WHAT IS REQUIRED:
Set down all of the data that follows word for word, without the images.

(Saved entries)
----------

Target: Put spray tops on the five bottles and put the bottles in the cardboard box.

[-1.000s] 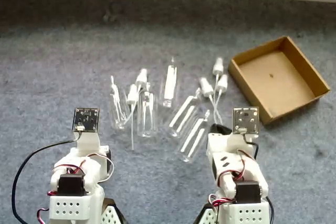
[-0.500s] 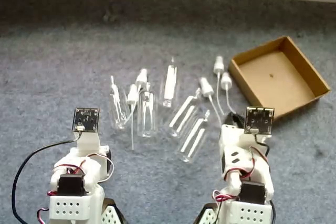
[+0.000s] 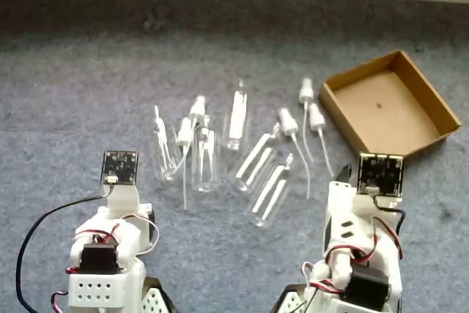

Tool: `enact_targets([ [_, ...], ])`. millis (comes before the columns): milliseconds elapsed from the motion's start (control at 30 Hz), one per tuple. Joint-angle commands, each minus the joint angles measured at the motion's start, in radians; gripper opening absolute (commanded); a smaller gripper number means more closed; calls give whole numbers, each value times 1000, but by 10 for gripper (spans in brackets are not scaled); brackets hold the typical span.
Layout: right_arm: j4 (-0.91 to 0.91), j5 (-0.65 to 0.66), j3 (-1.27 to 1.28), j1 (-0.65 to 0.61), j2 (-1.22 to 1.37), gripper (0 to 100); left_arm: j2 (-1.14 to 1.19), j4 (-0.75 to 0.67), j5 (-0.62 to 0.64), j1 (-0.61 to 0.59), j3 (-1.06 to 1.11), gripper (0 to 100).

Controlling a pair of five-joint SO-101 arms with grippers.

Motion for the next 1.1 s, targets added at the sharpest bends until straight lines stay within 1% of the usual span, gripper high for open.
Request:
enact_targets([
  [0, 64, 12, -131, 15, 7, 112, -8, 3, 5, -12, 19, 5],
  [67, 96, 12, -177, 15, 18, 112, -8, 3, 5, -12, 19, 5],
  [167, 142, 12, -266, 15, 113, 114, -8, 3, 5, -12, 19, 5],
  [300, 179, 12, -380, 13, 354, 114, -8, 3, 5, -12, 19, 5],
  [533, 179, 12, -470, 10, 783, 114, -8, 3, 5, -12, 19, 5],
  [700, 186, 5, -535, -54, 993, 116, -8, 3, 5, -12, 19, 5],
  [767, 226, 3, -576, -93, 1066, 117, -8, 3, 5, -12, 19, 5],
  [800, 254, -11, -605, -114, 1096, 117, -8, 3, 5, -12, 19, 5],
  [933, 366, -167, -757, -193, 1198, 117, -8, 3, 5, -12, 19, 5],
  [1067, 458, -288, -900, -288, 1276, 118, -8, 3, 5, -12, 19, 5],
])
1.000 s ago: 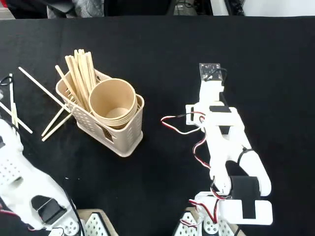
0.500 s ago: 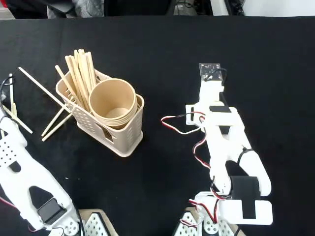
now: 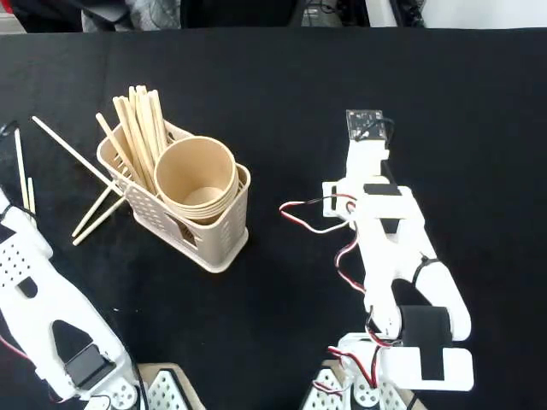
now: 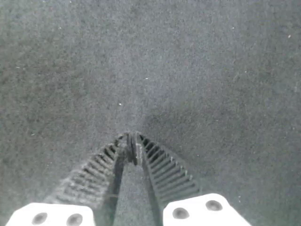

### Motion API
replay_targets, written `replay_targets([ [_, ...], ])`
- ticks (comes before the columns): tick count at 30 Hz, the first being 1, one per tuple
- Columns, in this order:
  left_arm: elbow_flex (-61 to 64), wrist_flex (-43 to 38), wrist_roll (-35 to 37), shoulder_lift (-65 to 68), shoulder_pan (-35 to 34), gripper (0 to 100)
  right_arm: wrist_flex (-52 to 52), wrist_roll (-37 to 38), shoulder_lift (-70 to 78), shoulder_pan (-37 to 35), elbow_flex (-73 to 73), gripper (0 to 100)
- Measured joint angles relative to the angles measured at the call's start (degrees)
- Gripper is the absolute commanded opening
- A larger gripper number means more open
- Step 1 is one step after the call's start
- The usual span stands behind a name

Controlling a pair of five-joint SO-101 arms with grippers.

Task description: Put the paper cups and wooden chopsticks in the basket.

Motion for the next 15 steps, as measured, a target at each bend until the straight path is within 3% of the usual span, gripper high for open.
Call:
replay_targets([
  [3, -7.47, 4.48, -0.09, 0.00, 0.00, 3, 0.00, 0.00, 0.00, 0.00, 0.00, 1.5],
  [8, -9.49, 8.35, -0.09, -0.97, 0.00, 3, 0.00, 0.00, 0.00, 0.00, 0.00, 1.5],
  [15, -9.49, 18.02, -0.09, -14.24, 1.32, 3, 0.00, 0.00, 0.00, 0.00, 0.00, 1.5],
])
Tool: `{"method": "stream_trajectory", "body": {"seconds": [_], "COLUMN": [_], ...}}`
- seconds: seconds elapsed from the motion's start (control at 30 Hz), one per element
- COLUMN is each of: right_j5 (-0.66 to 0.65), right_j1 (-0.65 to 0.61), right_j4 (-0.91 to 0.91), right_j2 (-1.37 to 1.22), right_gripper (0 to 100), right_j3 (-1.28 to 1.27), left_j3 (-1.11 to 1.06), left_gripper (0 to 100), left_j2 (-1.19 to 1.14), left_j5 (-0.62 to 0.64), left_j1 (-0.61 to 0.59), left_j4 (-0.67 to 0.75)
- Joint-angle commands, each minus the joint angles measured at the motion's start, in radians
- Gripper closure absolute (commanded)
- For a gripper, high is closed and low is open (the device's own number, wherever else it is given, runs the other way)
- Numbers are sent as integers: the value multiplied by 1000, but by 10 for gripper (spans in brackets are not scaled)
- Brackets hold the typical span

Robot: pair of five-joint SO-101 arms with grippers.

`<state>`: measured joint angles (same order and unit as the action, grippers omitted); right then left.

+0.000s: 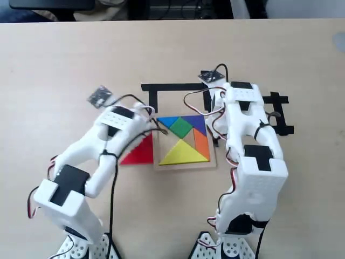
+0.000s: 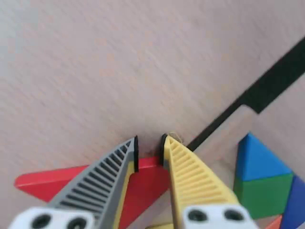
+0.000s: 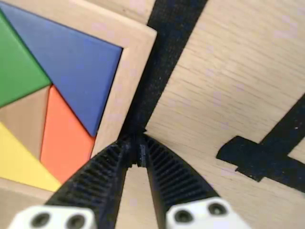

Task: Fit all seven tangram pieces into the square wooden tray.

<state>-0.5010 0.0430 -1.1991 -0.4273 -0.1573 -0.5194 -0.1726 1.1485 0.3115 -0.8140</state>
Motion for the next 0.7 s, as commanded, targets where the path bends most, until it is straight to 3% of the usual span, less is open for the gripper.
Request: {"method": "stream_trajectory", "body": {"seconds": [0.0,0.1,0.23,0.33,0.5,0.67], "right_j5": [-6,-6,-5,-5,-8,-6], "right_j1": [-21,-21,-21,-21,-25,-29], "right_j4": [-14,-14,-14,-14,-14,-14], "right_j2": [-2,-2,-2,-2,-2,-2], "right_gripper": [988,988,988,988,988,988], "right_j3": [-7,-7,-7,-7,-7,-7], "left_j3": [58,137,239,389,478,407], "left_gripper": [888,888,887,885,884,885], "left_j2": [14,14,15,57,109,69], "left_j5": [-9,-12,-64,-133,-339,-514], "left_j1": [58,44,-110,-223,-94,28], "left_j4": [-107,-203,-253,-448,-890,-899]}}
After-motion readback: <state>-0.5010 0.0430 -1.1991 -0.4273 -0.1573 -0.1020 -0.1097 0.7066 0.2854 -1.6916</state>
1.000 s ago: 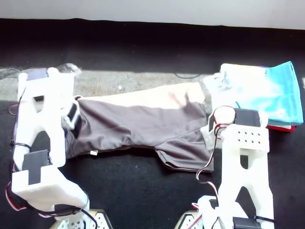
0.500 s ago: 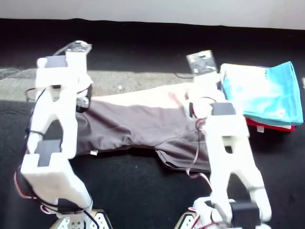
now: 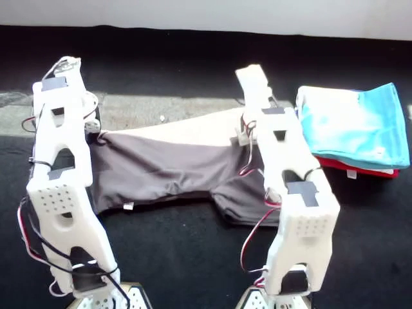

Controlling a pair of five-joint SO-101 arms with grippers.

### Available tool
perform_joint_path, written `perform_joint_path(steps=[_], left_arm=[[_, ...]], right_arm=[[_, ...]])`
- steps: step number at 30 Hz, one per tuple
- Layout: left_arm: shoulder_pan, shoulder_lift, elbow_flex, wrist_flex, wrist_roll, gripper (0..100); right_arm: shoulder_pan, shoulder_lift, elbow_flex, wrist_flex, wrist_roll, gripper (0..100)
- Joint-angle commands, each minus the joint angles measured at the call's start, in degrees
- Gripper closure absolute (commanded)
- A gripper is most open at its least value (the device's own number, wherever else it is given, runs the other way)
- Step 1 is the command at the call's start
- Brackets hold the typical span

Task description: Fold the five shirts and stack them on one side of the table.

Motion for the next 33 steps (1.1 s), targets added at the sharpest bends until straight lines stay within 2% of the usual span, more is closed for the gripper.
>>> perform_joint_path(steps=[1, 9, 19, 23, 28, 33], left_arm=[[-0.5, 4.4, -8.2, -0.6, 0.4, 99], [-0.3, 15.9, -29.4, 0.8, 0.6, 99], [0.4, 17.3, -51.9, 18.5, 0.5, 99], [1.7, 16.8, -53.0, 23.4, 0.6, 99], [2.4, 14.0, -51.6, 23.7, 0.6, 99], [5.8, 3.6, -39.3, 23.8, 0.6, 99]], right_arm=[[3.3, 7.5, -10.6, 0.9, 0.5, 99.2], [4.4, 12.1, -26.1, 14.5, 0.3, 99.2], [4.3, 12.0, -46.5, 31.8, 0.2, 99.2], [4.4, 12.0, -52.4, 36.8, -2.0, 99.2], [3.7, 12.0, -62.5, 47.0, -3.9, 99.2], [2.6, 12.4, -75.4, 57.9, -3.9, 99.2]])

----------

YOUR RESPONSE:
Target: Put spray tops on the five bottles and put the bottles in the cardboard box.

[-1.000s] 
[-0.500s] 
[+0.000s] 

Tool: `enact_targets([ [_, ...], ])`. millis (comes before the columns): milliseconds elapsed from the motion's start (control at 30 Hz), one per tuple. Joint-angle commands, each minus the joint angles measured at the motion's start, in radians; gripper opening absolute (commanded); a smaller gripper number means more closed; calls give whole numbers, each value times 1000, but by 10 for gripper (spans in brackets are not scaled); brackets hold the typical span.
Layout: right_arm: j4 (-0.91 to 0.91), j5 (-0.65 to 0.66), j3 (-1.27 to 1.28), j1 (-0.65 to 0.61), j2 (-1.22 to 1.37), gripper (0 to 100); left_arm: j2 (-1.14 to 1.19), j4 (-0.75 to 0.67), j5 (-0.62 to 0.64), j1 (-0.61 to 0.59), j3 (-1.06 to 1.11), gripper (0 to 100).

Controlling a pair of five-joint SO-101 arms with grippers.

Motion for the next 1.1 s, targets added at the sharpest bends until straight lines stay within 1% of the usual span, gripper high for open.
Request:
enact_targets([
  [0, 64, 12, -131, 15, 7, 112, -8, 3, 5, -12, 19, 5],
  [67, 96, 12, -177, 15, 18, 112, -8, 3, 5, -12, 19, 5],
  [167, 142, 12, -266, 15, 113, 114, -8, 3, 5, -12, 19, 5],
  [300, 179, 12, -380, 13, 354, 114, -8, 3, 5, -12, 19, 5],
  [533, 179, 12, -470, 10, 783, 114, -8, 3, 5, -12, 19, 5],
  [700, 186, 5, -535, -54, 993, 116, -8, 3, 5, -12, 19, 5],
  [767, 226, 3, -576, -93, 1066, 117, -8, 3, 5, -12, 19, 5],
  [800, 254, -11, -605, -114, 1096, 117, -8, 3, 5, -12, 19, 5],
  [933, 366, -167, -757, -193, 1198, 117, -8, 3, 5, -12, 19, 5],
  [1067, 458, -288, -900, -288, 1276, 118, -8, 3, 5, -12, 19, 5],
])
1.000 s ago: 
0.500 s ago: 
now: 
now: 

### Motion API
replay_targets, written `replay_targets([ [_, ...], ])`
- ticks (comes before the columns): tick count at 30 Hz, the first being 1, one per tuple
- Columns, in this order:
  left_arm: elbow_flex (-61 to 64), wrist_flex (-43 to 38), wrist_roll (-35 to 37), shoulder_lift (-65 to 68), shoulder_pan (-35 to 34), gripper (0 to 100)
  right_arm: wrist_flex (-52 to 52), wrist_roll (-37 to 38), shoulder_lift (-70 to 78), shoulder_pan (-37 to 35), elbow_flex (-73 to 73), gripper (0 to 100)
- Measured joint angles relative to the angles measured at the call's start (degrees)
- Gripper is the absolute commanded opening
- A larger gripper number means more open
- Step 1 is one step after the call's start
- The usual span stands behind a name

Controlling a pair of five-joint SO-101 arms with grippers.

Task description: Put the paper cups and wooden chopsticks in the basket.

Motion for the next 15 steps, as measured, a target at each bend until the straight path is within 3% of the usual span, gripper high for open.
Call:
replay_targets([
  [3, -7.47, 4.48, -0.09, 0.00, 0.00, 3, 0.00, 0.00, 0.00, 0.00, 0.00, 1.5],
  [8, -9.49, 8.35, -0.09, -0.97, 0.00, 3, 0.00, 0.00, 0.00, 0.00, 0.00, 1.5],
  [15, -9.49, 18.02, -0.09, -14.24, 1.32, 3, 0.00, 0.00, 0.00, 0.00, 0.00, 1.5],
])
Tool: `{"method": "stream_trajectory", "body": {"seconds": [_], "COLUMN": [_], ...}}`
- seconds: seconds elapsed from the motion's start (control at 30 Hz), one per element
- COLUMN is each of: right_j5 (-0.66 to 0.65), right_j1 (-0.65 to 0.61), right_j4 (-0.91 to 0.91), right_j2 (-1.37 to 1.22), right_gripper (0 to 100), right_j3 (-1.28 to 1.27), left_j3 (-1.11 to 1.06), left_gripper (0 to 100), left_j2 (-1.19 to 1.14), left_j5 (-0.62 to 0.64), left_j1 (-0.61 to 0.59), left_j4 (-0.67 to 0.75)
- Joint-angle commands, each minus the joint angles measured at the motion's start, in radians
- Gripper closure absolute (commanded)
- For a gripper, high is closed and low is open (the device's own number, wherever else it is given, runs the other way)
- Numbers are sent as integers: the value multiplied by 1000, but by 10 for gripper (spans in brackets are not scaled)
- Brackets hold the typical span

Robot: pair of five-joint SO-101 arms with grippers.

`<state>`: measured joint angles (same order and unit as the action, grippers omitted); right then left.

+0.000s: 
+0.000s: 
+0.000s: 

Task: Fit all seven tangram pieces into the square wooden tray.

<state>-0.5010 0.0430 -1.1991 -0.4273 -0.1573 -0.5194 -0.1726 1.1485 0.3115 -0.8140</state>
Motion for the next 0.7 s, as commanded, targets where the path bends most, until it is straight to 3% of the usual span, less is open for the gripper.
Request: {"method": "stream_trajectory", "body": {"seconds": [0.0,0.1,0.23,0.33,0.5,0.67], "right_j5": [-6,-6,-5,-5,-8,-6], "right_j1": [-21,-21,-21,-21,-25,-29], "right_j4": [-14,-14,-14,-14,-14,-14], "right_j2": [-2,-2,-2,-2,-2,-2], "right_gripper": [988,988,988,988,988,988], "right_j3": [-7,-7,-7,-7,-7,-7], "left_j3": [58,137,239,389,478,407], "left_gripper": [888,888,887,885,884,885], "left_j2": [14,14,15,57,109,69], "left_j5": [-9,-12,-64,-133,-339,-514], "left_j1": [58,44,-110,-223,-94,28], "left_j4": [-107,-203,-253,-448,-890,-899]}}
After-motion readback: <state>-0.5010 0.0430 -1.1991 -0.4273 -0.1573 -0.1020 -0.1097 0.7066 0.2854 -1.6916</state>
1.000 s ago: 
0.500 s ago: 
now: 

Controlling a pair of five-joint SO-101 arms with grippers.

### Available tool
perform_joint_path, written `perform_joint_path(steps=[_], left_arm=[[_, ...]], right_arm=[[_, ...]])`
- steps: step number at 30 Hz, one per tuple
- Layout: left_arm: shoulder_pan, shoulder_lift, elbow_flex, wrist_flex, wrist_roll, gripper (0..100); right_arm: shoulder_pan, shoulder_lift, elbow_flex, wrist_flex, wrist_roll, gripper (0..100)
- Joint-angle commands, each minus the joint angles measured at the call's start, in degrees
- Gripper closure absolute (commanded)
- A gripper is most open at its least value (the device's own number, wherever else it is given, runs the other way)
- Step 1 is the command at the call's start
- Brackets hold the typical span

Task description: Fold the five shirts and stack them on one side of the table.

Motion for the next 33 steps (1.1 s), targets added at the sharpest bends until straight lines stay within 2% of the usual span, more is closed for the gripper.
>>> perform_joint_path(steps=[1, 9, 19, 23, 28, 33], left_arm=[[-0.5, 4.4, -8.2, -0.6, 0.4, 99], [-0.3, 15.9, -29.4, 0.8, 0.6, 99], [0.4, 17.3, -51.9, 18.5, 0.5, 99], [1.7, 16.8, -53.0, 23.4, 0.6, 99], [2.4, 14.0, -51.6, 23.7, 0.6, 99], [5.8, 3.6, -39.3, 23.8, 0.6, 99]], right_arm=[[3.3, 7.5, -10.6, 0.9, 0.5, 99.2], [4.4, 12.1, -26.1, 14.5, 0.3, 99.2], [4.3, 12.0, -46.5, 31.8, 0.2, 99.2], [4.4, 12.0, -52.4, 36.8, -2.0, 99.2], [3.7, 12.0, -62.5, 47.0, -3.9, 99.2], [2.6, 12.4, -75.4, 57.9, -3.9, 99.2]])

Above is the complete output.